Greece narrowly avoided bankruptcy in May, using the first installment of a £110 billion ($US135 billion) bailout from the International Monetary Fund and the European Union - which saw its common currency, the euro, hammered by the Greek debt crisis.
In return, the center-left government agreed to slash its budget deficit from 13.6 per cent of Gross Domestic Product in 2009 to under 3 per cent in 2014 - through a painful combination of tax hikes and cuts in pensions and civil servant pay. For this year, the deficit target is 8.1 per cent of GDP.
On Friday the cabinet is set to approve a key draft law on pension and labor reforms that has further angered already hostile unions, which have held a string of strikes over the past few months.
Prime Minister George Papandreou said on Thursday he had abandoned plans to pass the labour reforms - which will make it cheaper for companies to fire workers - separately, by presidential decree, which does not require approval in parliament.
"These changes will be discussed in parliament ... because our government has nothing to fear," he said. Papandreou's Socialist party holds a 7-seat majority in the 300-member house, but several Socialist lawmakers have expressed strong reservations at the proposed reforms. Papandreou has already expelled three deputies who failed to support the austerity package in a crucial vote last month.
The government says the current pension system is not viable, and if left unchanged would come to absorb 24 per cent of GDP in 2050, from the current 12 per cent.
"It is our duty to ensure that the state will be able to pay pensions in the long term," Papandreou said.
"I don't want to trick anybody," he added. "We face hard years of intense effort. But the most painful measures are now at the start."
Meanwhile, the French and German ministers for European affairs stressed during a joint visit to Athens on Thursday the importance of ensuring the continent maintains its common currency.
German Deputy Foreign Minister Werner Hoyer and French Minister for European Affairs Pierre Lellouche said their visit was a show of solidarity with debt-burdened Greece, and a message of "European determination."
Germany and France are the two largest contributors to the EU and IMF rescue package.
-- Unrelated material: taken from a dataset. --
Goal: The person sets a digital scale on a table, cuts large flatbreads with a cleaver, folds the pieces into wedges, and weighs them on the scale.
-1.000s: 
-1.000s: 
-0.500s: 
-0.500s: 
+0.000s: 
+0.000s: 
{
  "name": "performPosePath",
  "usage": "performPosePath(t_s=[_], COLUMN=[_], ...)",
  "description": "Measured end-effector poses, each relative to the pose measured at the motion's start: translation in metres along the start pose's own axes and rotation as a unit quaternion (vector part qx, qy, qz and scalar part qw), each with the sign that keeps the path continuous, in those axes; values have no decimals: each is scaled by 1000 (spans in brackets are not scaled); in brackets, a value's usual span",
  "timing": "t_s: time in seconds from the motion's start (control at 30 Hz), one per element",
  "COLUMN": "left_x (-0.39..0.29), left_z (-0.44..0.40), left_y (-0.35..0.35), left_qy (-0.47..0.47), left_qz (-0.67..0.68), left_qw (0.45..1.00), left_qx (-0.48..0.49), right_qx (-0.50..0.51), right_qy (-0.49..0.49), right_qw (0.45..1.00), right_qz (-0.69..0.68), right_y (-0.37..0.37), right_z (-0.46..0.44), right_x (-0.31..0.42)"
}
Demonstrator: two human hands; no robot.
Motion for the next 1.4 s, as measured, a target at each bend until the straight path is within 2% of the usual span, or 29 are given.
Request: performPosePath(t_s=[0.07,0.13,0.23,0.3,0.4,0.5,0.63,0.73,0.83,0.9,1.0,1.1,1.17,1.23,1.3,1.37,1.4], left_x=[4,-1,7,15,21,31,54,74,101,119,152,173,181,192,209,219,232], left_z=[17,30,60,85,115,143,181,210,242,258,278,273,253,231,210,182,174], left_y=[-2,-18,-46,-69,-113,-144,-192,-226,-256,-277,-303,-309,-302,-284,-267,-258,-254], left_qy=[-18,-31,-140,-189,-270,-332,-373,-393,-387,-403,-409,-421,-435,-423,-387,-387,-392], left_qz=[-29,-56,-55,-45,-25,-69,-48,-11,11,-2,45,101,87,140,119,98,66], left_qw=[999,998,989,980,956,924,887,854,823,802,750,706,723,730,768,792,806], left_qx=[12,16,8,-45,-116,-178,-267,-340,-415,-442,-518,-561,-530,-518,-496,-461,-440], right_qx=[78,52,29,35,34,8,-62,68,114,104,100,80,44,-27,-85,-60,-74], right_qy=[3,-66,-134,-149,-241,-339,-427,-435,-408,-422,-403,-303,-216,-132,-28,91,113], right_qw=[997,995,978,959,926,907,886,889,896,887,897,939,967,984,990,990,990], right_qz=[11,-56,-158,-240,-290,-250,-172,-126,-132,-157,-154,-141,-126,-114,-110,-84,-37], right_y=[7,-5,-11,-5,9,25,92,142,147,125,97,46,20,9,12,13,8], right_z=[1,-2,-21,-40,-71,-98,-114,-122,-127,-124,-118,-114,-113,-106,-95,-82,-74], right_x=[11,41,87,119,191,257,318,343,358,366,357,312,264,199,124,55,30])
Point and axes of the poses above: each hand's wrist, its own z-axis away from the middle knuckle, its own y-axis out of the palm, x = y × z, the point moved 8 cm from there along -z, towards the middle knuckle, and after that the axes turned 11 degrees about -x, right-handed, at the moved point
Germany had been reluctant to extend the loans, with Chancellor Angela Merkel facing opposition by a German public that largely considered Greece responsible for its predicament through years of overspending and bad fiscal management.
Solidarity with Greece was "about defending our currency, our economy against speculation," Lellouche said.
Hoyer praised Greece's austerity measures.
"It is very reassuring for us to see that this government is very clearly on a steady European and euro course and that it is ready to take measures which are very difficult for the people to accept but obviously are considered necessary," he said in statements to the media with Lellouche.
"We must not leave any doubt about the continuation of the European integration process, including the process of organizing our economies together with a common currency," the German minister said, adding that Greece was "an indispensable part of this exercise."